Jakarta (ANTARA News) - Staf Khusus Presiden Bidang Ekonomi dan Pembangunan Firmanzah mengatakan kebijakan pengendalian subsidi BBM perlu menyeimbangkan antara tujuan penyehatan kondisi fiskal dengan tujuan pengentasan kemiskinan.

Menurut Firmanzah di Jakarta, Jumat, pengendalian subsidi BBM saat ini dibutuhkan agar fiskal tidak terbebani dan tetap sehat.

Namun di sisi lain, kebijakan tersebut jangan sampai menekan pertumbuhan ekonomi dan membuat angka kemiskinan meningkat.

"Ini yang memang selalu jadi perhatian Presiden, jangan sampai solusi yang kita ambil di satu sisi bisa menyelamatkan fiskal tapi di sisi lain rakyat miskin bertambah banyak," katanya.

Menurut dia, pemerintah tengah mematangkan kebijakan yang tepat dan cermat dalam pengendalian subsidi BBM.

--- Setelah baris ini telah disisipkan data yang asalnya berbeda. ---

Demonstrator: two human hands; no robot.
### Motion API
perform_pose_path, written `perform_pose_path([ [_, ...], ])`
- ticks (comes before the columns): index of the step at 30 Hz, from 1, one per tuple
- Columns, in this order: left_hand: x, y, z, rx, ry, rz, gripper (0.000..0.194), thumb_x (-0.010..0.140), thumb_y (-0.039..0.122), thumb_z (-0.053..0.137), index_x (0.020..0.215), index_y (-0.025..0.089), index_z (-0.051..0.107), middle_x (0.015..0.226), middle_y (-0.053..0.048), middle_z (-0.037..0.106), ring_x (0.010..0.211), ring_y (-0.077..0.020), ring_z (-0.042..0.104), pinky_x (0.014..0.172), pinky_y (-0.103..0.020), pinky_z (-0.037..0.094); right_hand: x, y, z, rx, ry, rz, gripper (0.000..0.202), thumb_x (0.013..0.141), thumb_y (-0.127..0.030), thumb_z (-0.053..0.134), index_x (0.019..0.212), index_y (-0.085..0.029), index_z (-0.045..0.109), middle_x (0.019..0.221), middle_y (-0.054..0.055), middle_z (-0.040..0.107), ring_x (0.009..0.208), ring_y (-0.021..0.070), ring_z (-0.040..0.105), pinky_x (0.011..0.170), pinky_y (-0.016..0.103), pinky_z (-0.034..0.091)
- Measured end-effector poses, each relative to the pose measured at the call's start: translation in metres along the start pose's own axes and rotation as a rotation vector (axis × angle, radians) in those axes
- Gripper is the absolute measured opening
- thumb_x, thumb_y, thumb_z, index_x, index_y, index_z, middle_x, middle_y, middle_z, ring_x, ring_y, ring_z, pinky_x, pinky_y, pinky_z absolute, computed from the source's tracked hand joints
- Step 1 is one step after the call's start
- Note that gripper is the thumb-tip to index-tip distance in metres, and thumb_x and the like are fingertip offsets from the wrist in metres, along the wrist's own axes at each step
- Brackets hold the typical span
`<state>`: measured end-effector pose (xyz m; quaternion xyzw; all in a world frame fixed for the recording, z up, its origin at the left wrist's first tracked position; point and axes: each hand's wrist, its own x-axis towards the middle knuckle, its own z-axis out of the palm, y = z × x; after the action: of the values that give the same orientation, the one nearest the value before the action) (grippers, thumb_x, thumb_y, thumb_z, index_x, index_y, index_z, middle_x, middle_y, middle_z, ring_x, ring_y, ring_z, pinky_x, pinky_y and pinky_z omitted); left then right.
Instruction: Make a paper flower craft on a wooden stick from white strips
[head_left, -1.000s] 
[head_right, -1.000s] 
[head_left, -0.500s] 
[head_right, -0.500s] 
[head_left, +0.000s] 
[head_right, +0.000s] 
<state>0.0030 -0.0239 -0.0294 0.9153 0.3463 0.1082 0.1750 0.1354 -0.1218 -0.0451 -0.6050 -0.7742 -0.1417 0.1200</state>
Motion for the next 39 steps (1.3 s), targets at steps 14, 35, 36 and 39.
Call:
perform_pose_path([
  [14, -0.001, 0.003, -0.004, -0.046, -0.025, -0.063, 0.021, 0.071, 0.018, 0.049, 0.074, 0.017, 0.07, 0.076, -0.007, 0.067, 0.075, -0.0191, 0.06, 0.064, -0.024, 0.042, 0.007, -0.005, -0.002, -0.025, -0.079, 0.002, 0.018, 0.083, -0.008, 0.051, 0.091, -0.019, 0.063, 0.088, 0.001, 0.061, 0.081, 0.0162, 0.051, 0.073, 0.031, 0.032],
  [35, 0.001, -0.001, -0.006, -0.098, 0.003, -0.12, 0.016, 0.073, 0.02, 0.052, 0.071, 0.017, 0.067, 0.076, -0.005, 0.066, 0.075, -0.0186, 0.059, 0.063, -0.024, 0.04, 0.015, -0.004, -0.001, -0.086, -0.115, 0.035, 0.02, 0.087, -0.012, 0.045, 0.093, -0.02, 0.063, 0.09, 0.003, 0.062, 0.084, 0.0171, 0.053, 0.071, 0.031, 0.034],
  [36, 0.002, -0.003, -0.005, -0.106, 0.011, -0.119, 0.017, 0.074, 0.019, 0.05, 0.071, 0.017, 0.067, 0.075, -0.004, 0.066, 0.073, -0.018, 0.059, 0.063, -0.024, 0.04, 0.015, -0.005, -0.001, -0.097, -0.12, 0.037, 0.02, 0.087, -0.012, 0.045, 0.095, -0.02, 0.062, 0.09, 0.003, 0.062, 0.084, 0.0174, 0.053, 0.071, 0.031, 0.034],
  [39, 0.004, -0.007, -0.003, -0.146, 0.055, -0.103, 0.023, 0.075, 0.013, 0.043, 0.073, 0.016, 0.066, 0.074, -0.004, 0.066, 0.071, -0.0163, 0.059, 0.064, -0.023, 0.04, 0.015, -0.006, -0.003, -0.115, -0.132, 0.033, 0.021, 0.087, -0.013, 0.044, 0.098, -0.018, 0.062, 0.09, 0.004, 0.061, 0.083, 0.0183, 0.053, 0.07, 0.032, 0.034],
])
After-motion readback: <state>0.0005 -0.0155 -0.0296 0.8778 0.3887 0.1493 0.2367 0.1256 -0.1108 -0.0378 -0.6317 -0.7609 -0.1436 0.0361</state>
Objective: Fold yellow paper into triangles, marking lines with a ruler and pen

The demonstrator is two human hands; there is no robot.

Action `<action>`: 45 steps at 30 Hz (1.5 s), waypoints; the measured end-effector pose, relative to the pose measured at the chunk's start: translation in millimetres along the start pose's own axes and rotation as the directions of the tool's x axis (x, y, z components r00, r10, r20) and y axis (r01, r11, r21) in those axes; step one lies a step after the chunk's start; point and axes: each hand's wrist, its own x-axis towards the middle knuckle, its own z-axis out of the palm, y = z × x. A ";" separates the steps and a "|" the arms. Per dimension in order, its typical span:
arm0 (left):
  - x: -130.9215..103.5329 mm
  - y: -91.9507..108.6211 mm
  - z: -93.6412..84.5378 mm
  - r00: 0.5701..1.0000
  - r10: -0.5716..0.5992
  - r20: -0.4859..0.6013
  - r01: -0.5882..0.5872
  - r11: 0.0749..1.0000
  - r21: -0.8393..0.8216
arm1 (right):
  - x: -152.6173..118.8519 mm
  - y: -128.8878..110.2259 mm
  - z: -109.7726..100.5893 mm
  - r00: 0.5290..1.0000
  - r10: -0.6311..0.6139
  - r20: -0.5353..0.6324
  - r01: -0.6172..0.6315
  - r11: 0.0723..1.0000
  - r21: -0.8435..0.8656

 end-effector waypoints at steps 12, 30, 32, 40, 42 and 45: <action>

Ia menambahkan kenaikan harga BBM bersubsidi merupakan opsi terakhir mengingat pengalaman 2005 saat harga BBM bersubsidi dinaikkan inflasi melambung dan angka kemiskinan meningkat.

"Tahun 2005 kita pernah lakukan `adjustment` (penyesuaian) harga BBM bersubsidi, kita tau inflasi meningkat menjadi 17 persen kemudian kemiskinan meningkat dari 15,97 persen jadi 17,75 persen di tahun 2006," katanya.

Kenaikan harga BBM bersubsidi secara langsung akan mendorong inflasi, yang dapat mengakibatkan pelemahan daya beli masyarakat.

Melemahnya daya beli masyarakat tentu dapat menekan pertumbuhan ekonomi mengingat perekonomian Indonesia saat ini ditopang oleh konsumsi domestik.

"Kita ini berbeda dengan Singapura, Malaysia dan Thailand, ekonomi kita menurut BPS 54-55 persen ditopang oleh konsumsi domestik. Jadi kalau ada pelambatan konsumsi domestik maka dampaknya itu akan sangat luar biasa bagi penciptaan lapangan kerja dan lapangan usaha dan sebagainya," katanya.